### PROBLEM TO WORK ON
Could you filter the records below and return each line that holds "keypoints"?

### DATA EXTRACTS
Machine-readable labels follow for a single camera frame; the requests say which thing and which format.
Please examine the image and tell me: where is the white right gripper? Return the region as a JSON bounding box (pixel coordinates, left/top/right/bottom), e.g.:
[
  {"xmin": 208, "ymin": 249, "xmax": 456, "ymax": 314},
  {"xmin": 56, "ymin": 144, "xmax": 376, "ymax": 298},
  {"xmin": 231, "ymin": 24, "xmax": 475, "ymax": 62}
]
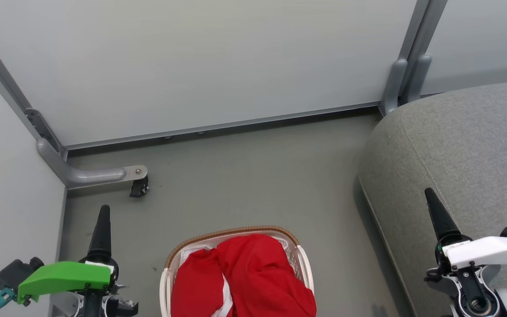
[{"xmin": 424, "ymin": 188, "xmax": 507, "ymax": 317}]

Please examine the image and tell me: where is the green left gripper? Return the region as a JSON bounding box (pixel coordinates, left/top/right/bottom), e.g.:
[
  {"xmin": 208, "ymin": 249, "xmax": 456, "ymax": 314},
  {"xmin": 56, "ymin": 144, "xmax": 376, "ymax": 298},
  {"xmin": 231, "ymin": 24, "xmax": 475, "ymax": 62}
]
[{"xmin": 17, "ymin": 205, "xmax": 139, "ymax": 317}]

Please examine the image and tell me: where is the red shirt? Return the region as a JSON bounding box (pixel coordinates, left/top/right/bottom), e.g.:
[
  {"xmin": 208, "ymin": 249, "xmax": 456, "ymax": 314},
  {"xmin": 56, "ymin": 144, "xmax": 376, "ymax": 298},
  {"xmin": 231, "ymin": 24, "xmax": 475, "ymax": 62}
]
[{"xmin": 170, "ymin": 234, "xmax": 317, "ymax": 317}]

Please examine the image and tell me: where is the grey fabric sofa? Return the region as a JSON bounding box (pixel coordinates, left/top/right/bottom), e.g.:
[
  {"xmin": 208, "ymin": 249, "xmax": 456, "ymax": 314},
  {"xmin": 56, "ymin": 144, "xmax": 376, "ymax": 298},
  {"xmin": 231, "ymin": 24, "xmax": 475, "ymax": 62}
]
[{"xmin": 358, "ymin": 78, "xmax": 507, "ymax": 317}]

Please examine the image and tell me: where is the black caster wheel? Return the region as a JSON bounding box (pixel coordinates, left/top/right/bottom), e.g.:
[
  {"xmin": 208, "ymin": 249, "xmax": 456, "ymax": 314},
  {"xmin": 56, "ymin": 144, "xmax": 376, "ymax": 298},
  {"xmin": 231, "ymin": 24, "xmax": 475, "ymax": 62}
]
[{"xmin": 129, "ymin": 175, "xmax": 150, "ymax": 199}]

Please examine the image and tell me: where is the grey partition support leg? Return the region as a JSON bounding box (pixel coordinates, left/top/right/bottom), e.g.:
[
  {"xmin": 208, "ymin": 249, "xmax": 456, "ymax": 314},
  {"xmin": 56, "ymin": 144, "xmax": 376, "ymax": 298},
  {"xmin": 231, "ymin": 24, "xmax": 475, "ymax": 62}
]
[{"xmin": 37, "ymin": 137, "xmax": 149, "ymax": 190}]

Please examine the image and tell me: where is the white laundry basket brown rim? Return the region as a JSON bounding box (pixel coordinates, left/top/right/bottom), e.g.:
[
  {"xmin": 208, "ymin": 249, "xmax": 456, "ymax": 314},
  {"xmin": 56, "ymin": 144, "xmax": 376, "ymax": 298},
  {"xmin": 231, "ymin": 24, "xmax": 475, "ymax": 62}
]
[{"xmin": 160, "ymin": 225, "xmax": 315, "ymax": 317}]

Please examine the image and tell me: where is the dark metal hinge bracket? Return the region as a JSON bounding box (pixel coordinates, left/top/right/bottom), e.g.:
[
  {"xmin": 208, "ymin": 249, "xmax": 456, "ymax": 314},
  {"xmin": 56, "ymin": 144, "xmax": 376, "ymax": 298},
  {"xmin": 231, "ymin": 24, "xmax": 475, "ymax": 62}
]
[{"xmin": 25, "ymin": 108, "xmax": 67, "ymax": 155}]

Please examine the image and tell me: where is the grey partition foot post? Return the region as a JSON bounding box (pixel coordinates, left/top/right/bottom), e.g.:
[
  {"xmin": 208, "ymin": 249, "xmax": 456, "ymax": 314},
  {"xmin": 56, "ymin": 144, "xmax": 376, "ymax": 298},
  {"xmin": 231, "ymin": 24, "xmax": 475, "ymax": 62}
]
[
  {"xmin": 381, "ymin": 58, "xmax": 408, "ymax": 116},
  {"xmin": 405, "ymin": 53, "xmax": 433, "ymax": 104}
]

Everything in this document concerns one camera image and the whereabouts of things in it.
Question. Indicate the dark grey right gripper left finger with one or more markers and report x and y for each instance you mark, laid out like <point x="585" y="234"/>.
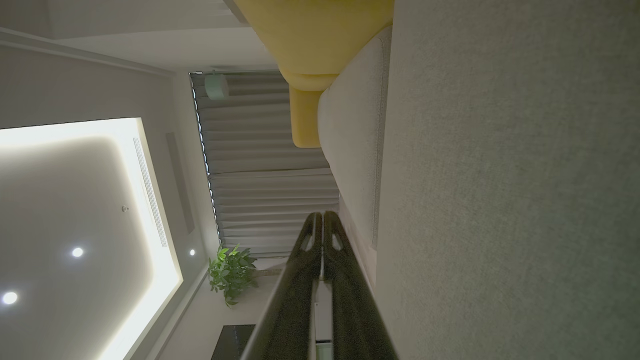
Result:
<point x="292" y="310"/>

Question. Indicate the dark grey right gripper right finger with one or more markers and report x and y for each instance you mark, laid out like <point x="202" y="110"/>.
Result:
<point x="352" y="315"/>

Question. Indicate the black television screen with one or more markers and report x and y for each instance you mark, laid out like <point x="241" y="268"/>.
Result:
<point x="234" y="342"/>

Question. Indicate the green potted plant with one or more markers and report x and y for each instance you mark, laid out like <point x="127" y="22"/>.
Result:
<point x="230" y="272"/>

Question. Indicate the grey pleated curtain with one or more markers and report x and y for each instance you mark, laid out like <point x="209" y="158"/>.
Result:
<point x="260" y="160"/>

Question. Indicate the light grey sofa cushion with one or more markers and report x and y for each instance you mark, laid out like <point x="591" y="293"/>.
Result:
<point x="352" y="140"/>

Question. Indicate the long ceiling air vent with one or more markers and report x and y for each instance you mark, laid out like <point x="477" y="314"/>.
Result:
<point x="150" y="192"/>

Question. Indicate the grey fabric sofa seat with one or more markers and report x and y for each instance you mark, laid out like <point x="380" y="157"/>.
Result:
<point x="510" y="190"/>

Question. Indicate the yellow upholstered seat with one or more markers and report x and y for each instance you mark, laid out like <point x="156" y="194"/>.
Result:
<point x="315" y="35"/>

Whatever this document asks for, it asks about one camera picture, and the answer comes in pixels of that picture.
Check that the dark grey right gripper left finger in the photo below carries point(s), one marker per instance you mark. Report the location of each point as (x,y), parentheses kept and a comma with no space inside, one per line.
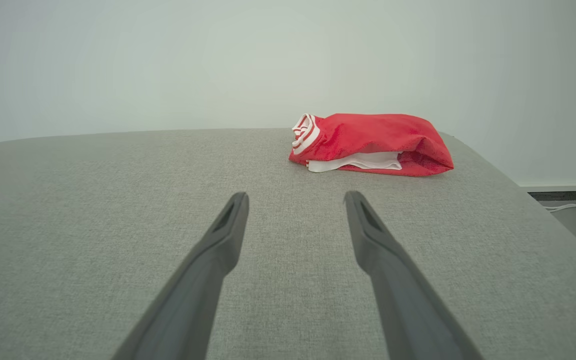
(193,290)

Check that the red white basketball jersey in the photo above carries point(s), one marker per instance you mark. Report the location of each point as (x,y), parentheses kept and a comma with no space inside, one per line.
(378,137)

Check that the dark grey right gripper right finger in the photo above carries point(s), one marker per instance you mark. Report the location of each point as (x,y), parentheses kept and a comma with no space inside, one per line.
(408,300)

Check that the black baseboard strip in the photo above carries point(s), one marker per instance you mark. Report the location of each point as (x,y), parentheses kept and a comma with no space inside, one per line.
(563,195)

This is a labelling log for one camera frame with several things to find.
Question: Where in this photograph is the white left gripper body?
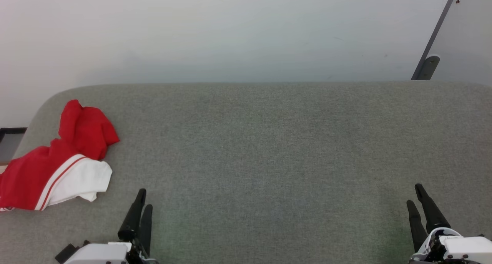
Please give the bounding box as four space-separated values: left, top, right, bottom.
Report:
63 239 158 264

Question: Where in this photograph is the red and white jersey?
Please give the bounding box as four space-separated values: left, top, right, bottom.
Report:
0 99 120 212

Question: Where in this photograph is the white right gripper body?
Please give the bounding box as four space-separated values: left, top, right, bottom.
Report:
409 227 492 264

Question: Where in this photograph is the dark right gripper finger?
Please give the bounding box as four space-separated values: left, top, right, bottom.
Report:
414 183 451 234
407 201 428 253

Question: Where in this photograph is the grey metal bar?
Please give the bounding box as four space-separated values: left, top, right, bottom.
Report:
411 0 462 81

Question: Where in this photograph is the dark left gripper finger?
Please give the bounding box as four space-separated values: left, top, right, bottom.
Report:
139 204 153 257
118 188 147 241

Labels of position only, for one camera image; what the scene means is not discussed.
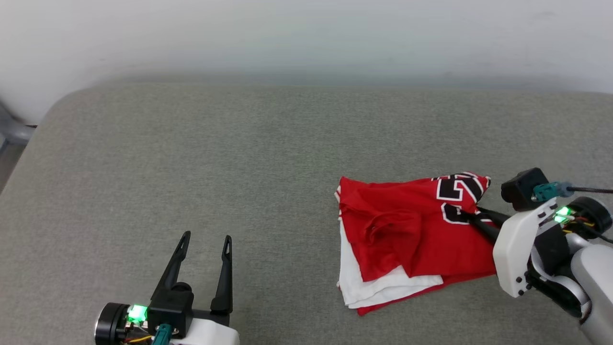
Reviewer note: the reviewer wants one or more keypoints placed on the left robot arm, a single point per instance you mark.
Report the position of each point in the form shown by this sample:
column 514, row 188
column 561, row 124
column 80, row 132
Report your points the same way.
column 109, row 323

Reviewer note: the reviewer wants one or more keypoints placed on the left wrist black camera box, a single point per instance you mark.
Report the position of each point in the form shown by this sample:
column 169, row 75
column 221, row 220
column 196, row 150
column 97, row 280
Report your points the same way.
column 172, row 306

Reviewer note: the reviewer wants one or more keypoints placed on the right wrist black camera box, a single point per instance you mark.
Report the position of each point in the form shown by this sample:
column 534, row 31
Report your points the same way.
column 522, row 189

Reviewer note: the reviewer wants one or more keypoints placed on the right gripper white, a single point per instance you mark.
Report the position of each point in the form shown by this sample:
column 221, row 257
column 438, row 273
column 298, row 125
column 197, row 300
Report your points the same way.
column 515, row 249

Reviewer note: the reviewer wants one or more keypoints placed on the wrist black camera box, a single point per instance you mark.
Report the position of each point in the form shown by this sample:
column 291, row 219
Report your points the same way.
column 522, row 189
column 172, row 306

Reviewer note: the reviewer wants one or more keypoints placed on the red and white jersey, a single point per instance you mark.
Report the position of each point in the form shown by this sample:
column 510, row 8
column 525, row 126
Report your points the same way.
column 397, row 230

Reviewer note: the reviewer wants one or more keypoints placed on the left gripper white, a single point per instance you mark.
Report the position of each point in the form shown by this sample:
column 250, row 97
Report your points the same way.
column 210, row 333

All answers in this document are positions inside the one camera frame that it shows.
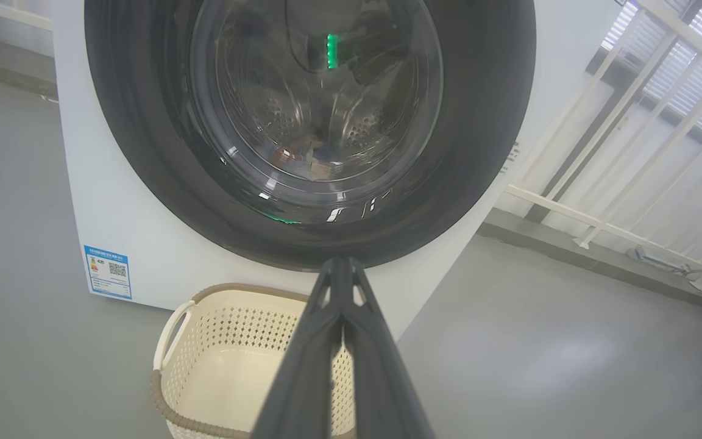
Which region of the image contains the stainless steel washing machine drum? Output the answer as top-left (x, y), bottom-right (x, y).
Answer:
top-left (190, 0), bottom-right (444, 202)

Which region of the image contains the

### SOLUTION TO THE EXERCISE
Reviewer note: the reviewer wants one or more keypoints placed on the left robot arm, a single point per instance you mark.
Reviewer note: the reviewer wants one or more keypoints placed on the left wrist black camera box, a single point per instance you mark.
Reviewer note: the reviewer wants one or more keypoints placed on the right wrist black camera box, a single point per instance you mark.
Reviewer note: the reviewer wants one or more keypoints placed on the right gripper white, a single point per instance you mark.
Reviewer note: the reviewer wants one or more keypoints placed on the wrist black camera box, a single point per instance you mark.
Reviewer note: the reviewer wants one or more keypoints placed on the red and white jersey, a single point per instance you mark.
Reviewer note: the reviewer wants one or more keypoints placed on the left gripper white, a single point per instance you mark.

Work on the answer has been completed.